Tang is only one creative way she manages to make history real for her students, and it was such innovative teaching that earned Mrs. Snowberger Richmond County teacher of the year honors Monday night.
"I like to keep my students on their toes," she said in a speech at the awards banquet.
Whether using modern dance or pretending the classroom is a cave, the John S. Davidson Fine Arts Magnet School teacher keeps her history classes lively.
"When you walk into my classroom, it's my performance, it's my stage," Mrs. Snowberger, 31, said.
And it's an act she learned at a young age.
Mrs. Snowberger tutored her best friend in grade school and was credited by her teacher for helping her classmate do so well, said last year's teacher of the year, Mary Frances Howard, in introducing her successor.

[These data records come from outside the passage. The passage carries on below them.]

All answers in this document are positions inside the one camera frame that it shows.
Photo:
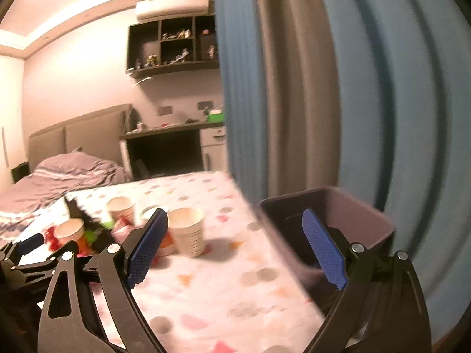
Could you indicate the purple plastic trash bin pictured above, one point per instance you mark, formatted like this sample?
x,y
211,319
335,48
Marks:
x,y
281,218

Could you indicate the white wardrobe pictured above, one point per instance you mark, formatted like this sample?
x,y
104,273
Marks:
x,y
12,143

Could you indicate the orange paper cup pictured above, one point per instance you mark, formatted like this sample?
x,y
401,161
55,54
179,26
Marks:
x,y
71,230

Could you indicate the grey upholstered headboard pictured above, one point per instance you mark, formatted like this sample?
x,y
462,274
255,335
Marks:
x,y
96,133

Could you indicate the white grid paper cup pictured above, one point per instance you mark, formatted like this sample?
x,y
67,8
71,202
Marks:
x,y
147,215

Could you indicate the green box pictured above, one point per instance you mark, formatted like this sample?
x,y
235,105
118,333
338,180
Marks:
x,y
215,115

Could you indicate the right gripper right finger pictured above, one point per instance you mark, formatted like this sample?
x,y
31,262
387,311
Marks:
x,y
324,248

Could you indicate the dark wall shelf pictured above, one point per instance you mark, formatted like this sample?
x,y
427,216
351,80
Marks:
x,y
172,45

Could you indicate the black plastic bag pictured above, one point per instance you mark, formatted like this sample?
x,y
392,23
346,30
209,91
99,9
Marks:
x,y
119,230

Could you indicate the white air conditioner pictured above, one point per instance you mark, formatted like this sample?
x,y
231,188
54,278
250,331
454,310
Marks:
x,y
147,10

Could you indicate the dark wooden desk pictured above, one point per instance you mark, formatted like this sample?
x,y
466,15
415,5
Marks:
x,y
164,151

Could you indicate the white drawer cabinet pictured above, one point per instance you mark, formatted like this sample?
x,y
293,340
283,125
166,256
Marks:
x,y
214,149

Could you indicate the blue and grey curtain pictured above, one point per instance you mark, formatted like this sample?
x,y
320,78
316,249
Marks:
x,y
372,96

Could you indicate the grey striped duvet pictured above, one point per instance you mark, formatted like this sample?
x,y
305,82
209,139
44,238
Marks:
x,y
51,179

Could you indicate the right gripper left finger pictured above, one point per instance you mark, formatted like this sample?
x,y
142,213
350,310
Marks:
x,y
141,246

Born into a family of educators, Mrs. Snowberger recalled the impact her father had on the community and the appreciation people showed him.
"I can remember day in and day out going out into the community and people would stop him on the street," she said. "I thought if I could make a difference in that many people's lives, I would have a career that would mean something."

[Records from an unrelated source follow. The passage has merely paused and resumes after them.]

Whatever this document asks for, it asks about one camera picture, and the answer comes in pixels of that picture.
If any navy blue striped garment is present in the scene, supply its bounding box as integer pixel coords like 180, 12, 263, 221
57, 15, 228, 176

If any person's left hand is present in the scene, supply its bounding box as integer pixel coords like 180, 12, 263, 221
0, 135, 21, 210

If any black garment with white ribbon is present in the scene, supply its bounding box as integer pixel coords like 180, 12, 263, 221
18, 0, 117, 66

Her father taught, so did her mother and her godmother. Mrs. Snowberger now teaches at her alma mater alongside her mother-in-law.
"I kept education all in the family," she said, adding that it was particularly emotional having her parents share in her achievement.
Her father nearly died after a massive heart attack when she was 10 years old, and her mother is a breast cancer survivor.
"For them to be here to see this accomplishment means more to me than you'll ever know," Mrs. Snowberger said. "Thank you, mom and dad, for everything you did for me, and I hope I'm making you proud."
So what does the county's teacher of the year do to celebrate her new title, diamond necklace and 2008 Toyota Camry?
She gets back to work. Mrs. Snowberger said she was heading home to grade essays.
"It's really delightful to watch her in the classroom," Davidson Principal Vicky Addison said after the banquet. "She has a bubbly personality, but she is also very intelligent."
"She's so enthusiastic about what she does it just pours over into the classroom," Mrs. Addison said.
Other finalists were Wilma Becker of Lucy C. Laney High School, Christina Mode of Tutt Middle School, Judy Ward of T.W. Josey High School and Andre Mountain of Monte Sano Elementary School.